April 2019
tl;dr: Faster than two-stage detectors and more accurate than one-stage detectors.
Overall impression
The paper analyzed the computation burden in Faster RCNN and R-FCN, and proposes a more balanced network. The authors fine-tune-fu is amazing.
It is now possible to integrate FPN into R-FCN with the changed architecture of light head RCNN.
The PS RoIPooling is replaced with PS RoIAlign. This RoI Align technique also improved AP by more than 1 point. –> PS RoIAlign is further extended to rotated PS RoIAlign in RoI transformer.
Key ideas
- Faster RCNN has a heavy head (with two fc layers), and R-FCN has a heavy score-map. Even if the base network can be reduced, no much improvement will be gained.
- Faster RCNN’s computation grows when more proposals are needed. There is a global avg pooling and 2 fc layers.
- R-FCN produces a very large score map with #classes x p x p. This way, the head is cost-free.
- R-FCN cannot leverage FPN directly due to large memory consumption, if we want to consume the high resolution feature maps.
- Two main modifications:
- large kernel separable convolution to convert the feature map from the backbone to a thin score map. We can use C_mid to control the complexity of computation.
- Reduced score map channel from #classes x p x p to 10 x p x p. (This reduction only holds when #classes » 10).

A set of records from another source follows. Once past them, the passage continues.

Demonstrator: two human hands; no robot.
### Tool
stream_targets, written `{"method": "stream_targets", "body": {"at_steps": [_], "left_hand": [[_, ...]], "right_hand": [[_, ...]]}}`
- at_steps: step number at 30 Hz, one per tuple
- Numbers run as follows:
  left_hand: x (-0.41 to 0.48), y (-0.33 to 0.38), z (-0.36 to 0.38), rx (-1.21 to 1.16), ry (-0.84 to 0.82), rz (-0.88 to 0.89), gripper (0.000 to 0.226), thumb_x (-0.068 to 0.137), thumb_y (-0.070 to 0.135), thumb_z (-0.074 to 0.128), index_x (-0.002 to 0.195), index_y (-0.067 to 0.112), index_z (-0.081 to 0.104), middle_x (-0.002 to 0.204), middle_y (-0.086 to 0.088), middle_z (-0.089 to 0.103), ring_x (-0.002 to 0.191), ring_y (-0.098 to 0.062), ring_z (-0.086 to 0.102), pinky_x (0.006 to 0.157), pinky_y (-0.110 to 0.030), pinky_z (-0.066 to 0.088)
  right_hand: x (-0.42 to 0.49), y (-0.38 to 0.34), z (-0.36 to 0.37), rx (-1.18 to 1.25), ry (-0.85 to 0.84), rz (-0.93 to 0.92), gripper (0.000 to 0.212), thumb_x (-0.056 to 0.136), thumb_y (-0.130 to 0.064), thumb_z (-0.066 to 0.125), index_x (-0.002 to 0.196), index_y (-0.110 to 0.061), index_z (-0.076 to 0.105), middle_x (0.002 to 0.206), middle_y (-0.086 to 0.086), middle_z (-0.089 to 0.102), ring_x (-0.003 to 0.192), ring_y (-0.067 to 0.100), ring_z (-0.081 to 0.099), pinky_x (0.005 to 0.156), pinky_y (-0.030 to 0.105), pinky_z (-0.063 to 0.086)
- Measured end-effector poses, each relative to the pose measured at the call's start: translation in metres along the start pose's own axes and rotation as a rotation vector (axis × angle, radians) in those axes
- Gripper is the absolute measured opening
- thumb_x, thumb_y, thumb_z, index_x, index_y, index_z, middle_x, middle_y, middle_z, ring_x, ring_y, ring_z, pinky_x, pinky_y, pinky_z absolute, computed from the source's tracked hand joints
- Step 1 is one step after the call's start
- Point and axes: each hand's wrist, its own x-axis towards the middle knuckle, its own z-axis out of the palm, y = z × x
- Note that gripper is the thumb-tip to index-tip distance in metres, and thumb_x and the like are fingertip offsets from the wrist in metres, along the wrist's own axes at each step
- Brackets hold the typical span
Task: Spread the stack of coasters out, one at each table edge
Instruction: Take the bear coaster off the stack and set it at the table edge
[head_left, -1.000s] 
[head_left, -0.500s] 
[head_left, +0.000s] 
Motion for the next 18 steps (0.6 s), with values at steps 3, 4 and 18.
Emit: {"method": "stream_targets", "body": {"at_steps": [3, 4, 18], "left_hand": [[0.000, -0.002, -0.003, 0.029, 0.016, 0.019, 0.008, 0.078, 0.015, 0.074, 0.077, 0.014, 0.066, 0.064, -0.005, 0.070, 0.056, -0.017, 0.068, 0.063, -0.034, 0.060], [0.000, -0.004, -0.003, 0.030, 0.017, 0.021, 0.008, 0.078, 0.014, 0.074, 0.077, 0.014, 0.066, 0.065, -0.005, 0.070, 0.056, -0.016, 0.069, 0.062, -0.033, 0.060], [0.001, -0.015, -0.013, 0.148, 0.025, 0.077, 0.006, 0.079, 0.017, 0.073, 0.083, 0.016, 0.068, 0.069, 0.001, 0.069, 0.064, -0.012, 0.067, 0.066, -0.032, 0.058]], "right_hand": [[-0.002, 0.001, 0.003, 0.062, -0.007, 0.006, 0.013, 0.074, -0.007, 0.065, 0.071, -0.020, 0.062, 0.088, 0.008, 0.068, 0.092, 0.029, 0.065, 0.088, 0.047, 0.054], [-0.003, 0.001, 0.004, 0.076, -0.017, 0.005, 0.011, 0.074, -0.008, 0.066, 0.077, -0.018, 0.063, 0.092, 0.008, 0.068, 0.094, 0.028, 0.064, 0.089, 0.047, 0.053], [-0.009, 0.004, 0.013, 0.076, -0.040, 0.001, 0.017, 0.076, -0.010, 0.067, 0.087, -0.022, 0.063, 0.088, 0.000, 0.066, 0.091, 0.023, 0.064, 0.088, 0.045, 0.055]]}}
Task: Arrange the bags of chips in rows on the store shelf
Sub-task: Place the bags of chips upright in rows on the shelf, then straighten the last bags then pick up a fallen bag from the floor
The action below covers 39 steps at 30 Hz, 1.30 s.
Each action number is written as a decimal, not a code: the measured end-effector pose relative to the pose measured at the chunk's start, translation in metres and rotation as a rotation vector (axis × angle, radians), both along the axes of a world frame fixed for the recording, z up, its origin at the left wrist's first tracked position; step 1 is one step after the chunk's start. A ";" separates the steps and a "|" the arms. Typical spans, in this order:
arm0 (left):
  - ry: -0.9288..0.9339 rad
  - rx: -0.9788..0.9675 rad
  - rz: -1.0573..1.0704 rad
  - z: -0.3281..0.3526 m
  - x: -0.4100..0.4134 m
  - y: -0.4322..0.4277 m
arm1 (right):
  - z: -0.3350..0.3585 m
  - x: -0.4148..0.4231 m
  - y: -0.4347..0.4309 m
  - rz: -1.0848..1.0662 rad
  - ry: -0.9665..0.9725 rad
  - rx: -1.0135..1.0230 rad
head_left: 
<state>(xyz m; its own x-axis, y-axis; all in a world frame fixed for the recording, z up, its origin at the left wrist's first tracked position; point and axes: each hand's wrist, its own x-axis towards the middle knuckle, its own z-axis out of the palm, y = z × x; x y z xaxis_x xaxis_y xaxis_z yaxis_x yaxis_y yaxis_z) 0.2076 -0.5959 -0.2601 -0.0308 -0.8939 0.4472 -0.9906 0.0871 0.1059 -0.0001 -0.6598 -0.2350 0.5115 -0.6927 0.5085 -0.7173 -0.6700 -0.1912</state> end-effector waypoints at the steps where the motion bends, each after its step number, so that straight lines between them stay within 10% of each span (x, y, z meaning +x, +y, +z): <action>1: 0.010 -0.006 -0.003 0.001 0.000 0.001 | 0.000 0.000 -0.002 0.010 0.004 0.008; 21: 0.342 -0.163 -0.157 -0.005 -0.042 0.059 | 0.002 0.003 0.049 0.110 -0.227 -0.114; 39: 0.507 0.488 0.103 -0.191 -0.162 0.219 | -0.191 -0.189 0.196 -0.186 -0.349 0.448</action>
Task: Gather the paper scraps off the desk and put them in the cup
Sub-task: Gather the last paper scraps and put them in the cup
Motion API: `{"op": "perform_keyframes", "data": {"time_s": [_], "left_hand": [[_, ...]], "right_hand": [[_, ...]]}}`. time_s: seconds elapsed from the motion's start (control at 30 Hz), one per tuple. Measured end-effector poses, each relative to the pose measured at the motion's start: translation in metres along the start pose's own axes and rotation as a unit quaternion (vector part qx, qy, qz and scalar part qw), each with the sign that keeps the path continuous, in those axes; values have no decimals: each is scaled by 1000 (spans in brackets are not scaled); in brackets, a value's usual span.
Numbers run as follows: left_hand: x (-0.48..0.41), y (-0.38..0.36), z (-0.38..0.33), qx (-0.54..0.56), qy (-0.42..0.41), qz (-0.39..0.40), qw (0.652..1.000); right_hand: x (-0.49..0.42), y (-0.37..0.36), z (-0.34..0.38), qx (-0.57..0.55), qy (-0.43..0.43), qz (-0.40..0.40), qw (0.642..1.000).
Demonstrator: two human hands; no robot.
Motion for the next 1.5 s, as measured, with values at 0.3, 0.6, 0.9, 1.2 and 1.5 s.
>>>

As 10 is not necessarily the #classes, so we ned to have a fc layer for final prediction.
- The pooled feature map has only 10 channels.
- With light weight backbone such as Xception, it can achieve ~100 fps inference speed.
Technical details
- The feature map for COCO is reduced from 3969 (7x7x81) to 490 (7x7x10)
Notes
- For special applications like vehicle or pedestrian detection, it perhaps does not save too much as #classes is small (1 or 2).
- In CV community the majority of effort is to have a good-performance generalized object detector. However in real-world industrial applications, we need good performing detectors focusing on specific object classes, most likely with limited computational resource and time for inference.